Aku duduk di sudut pintu masuk kampus tepat di depan parkiran, sendirian. Setiap kali suara motor berdesing masuk parkiran, aku palingkan wajah dari layar smartphone yang tak terlalu pintar ini, berharap seseorang itu datang. Jika bukan, aku palingkan lagi ke layar dan kembali menulis.
"Hal yang paling membosankan adalah menunggu", bagiku tidak. Aku bisa melakukan sesuatu yang paling menyenangkan saat menunggu, misalnya menulis tentang rindu atau tentang kamu. Hal yang menyenangkan bagiku bisa menunggu.
Entah sudah berapa lama aku menuggu. Mungkin 2-3 puluh menit. Aku tak tau pasti. Yang jelas aku masih setia duduk di sini. Tiba-tiba, dari ujung jalan aku lihat kamu jalan, sendirian. Bukan seseorang yang aku tunggu. Kamu, seseorang yang aku tulis. Senyumku merekah, pipiku memerah. Aku tertunduk menatap kosong ke layar smartphone. Langkahmu semakin jelas, mendekat. Tanganku berhenti mengetuk-ngetuk layar. Tapi, suara 'tuk-tuk' masih terdengar. Suara jantungku rupanya yang berketuk-ketuk.
"Assalamu'alaikum," sapamu lembut. Aku masih diam menatapmu kaku. "Assalamu'alaikum," sapamu lagi. Kali ini kau ukir lesung pipit di sudut bibirmu.
"Eh, hai." Aduh kok hai. "Wa'alaikumsalam," kumasukkan smartphoneku ke saku tas. Kusembunyikan rasaku dalam-dalam.
"Sedang menunggu siapa, Nurul?" Tanyamu mencairkan kekakuan.

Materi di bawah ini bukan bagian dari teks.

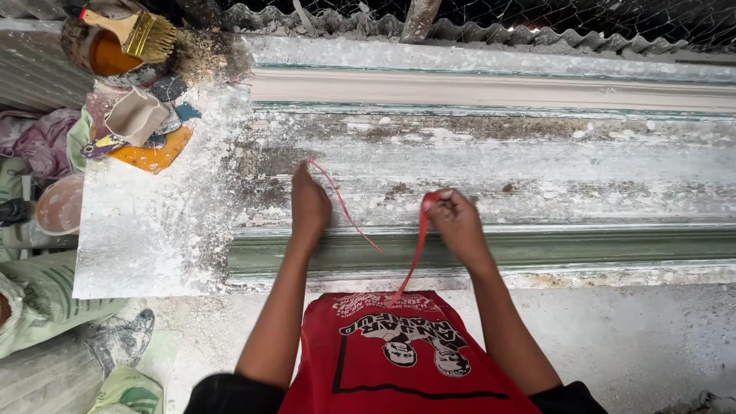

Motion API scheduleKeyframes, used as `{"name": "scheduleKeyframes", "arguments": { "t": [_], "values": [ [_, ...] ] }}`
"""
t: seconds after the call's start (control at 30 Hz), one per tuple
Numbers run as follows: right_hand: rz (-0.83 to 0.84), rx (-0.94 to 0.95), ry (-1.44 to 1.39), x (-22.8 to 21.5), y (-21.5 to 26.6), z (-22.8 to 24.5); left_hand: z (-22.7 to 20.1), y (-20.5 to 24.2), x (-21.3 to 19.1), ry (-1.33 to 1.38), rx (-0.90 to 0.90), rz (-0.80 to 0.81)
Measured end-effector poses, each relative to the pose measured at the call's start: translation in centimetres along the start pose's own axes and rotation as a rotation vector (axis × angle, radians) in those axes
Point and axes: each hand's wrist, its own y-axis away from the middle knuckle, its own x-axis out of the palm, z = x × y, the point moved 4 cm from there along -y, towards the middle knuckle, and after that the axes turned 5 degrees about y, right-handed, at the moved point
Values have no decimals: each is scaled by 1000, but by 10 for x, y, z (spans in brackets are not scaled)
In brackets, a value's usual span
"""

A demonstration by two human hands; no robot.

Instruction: Tying and bundling small red plastic wires or ties on a workbench.

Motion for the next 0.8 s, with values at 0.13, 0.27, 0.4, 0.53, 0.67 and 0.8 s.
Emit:
{"name": "scheduleKeyframes", "arguments": {
  "t": [0.13,0.27,0.4,0.53,0.67,0.8],
  "values": [
    [93,20,-51,24,3,-9,5,47,12,-256,-108,276],
    [222,2,-72,39,2,8,-72,65,-12,30,3,292],
    [307,4,-72,49,6,29,-114,70,-22,381,154,257],
    [292,1,-111,50,6,38,-95,64,-6,384,151,246],
    [268,8,-114,48,7,41,-97,65,-1,392,174,225],
    [239,-9,-122,45,7,40,-106,67,4,339,255,155]
  ]
}}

"Eh itu. Nunggu Kak Bad" Jawabku gugup. Kau melangkah maju duduk di bangku sebelahku, meletakkan tas di meja dan mengeluarkan secarik kertas yang mirip kartu ulang tahun. Kau bilang itu posrcard dari Jepang. Lalu, kau bercerita tentang bagaimana kau menghabiskan liburanmu di negeri sakura tempo dulu, tentang bagaimana kau hampir mati kedinginan karena switter tebalmu tertinggal di penginapan. Aku menyimakmu khusuk. Sesekali aku menguap karena kau terlalu asik dengan cerita perjalananmu sendiri. Sesekali aku mengangguk kaget karena kau menoleh dan bertanya padaku.
Untuk pertama kalinya aku berharap menunggu lebih lama lagi.
"Nurul, Nurul," samar-samar aku dengar seseorang memanggilku.
"Nurul," suaranya makin jelas.
"Bangun," seseorang mengguncang-guncangkan bahuku. Aku terhentak. Kulihat sekelilingku. Kak Bad duduk tepat di sampingku, menatapku heran. Aku mengrjap-ngerjapkan mata, menyusun kembali serpihan kesadaranku.
"Yuk," ajak Kak Bad. Aku ikuti langkah Kak Bad masuk ke kampus. Aku menoleh ke belakang. Di ujung jalan sana aku lihat kamu berjalan sendirian dan senyum padaku.